In [6]:
import pandas as pd
import matplotlib.pyplot as plt

chemin_fichier_csv = 'DBfinal.csv'
dataset = pd.read_csv(chemin_fichier_csv)

In [7]:
from sklearn.model_selection import train_test_split

train, test = train_test_split(dataset, test_size=0.01)
print(f"Training set size: {len(train)}")
print(f"Test set size: {len(test)}")

Taille de l'ensemble d'entraînement: 117203
Taille de l'ensemble de test: 1184


In [8]:
from transformers import MarianTokenizer

model_name = "Helsinki-NLP/opus-mt-en-fr"
tokenizer = MarianTokenizer.from_pretrained(model_name)

In [9]:
from datasets import Dataset

train_dataset = Dataset.from_pandas(train)
test_dataset = Dataset.from_pandas(test)

In [10]:
def preprocess_function(examples):
    
    inputs = tokenizer(examples["eng"], max_length=35, truncation=True, padding="max_length")
    targets = tokenizer(examples["fr"], max_length=35, truncation=True, padding="max_length")
    return {"input_ids": inputs.input_ids, "attention_mask": inputs.attention_mask, "labels": targets.input_ids}

tokenized_train_dataset = train_dataset.map(preprocess_function, batched=True)
tokenized_test_dataset = test_dataset.map(preprocess_function, batched=True)
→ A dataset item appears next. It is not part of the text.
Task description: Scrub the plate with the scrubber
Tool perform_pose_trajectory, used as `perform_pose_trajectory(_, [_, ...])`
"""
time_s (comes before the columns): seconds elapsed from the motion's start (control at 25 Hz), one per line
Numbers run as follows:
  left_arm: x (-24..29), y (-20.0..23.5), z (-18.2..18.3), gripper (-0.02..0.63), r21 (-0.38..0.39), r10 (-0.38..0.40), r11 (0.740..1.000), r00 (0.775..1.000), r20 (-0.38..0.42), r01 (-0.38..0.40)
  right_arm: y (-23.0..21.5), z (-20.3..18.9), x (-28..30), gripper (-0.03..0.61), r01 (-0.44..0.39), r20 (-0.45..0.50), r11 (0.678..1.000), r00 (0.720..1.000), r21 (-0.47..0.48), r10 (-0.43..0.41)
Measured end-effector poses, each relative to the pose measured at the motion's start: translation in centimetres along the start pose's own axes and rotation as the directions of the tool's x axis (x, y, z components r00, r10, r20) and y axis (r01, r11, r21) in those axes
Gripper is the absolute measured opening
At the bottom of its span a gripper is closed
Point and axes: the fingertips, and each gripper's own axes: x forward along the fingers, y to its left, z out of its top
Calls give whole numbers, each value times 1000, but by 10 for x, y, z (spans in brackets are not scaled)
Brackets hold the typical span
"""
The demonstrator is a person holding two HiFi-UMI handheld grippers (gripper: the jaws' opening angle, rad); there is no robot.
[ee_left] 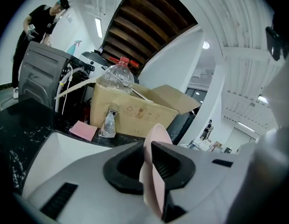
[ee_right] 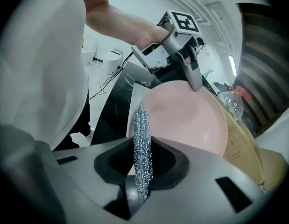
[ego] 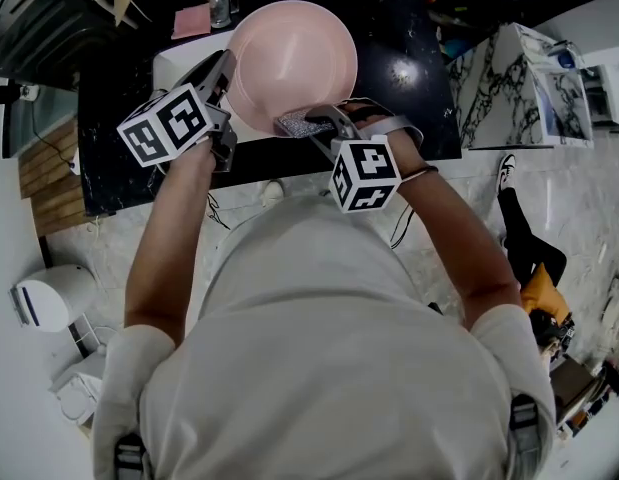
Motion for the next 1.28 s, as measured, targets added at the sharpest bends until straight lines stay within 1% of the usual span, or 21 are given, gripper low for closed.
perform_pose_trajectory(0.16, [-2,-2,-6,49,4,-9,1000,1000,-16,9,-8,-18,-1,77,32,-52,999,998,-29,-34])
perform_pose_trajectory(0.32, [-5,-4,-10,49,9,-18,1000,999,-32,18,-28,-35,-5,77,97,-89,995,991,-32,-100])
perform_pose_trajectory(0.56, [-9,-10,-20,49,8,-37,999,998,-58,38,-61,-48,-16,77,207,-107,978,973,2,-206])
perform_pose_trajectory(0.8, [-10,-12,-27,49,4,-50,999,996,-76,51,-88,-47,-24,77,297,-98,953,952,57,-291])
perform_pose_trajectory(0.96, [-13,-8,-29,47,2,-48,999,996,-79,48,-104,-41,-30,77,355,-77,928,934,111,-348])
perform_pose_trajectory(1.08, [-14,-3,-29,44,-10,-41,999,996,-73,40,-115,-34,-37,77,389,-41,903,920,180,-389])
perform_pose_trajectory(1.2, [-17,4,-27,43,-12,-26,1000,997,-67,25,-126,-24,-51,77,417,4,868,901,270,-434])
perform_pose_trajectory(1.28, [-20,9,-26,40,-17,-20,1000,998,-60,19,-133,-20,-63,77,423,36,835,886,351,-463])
Map:   0%|          | 0/117203 [00:00<?, ? examples/s]

Map:   0%|          | 0/1184 [00:00<?, ? examples/s]

In [13]:
from transformers import MarianMTModel, MarianConfig, TrainingArguments, Trainer
import torch

config = MarianConfig.from_pretrained(model_name)
model = MarianMTModel.from_pretrained(model_name, config=config)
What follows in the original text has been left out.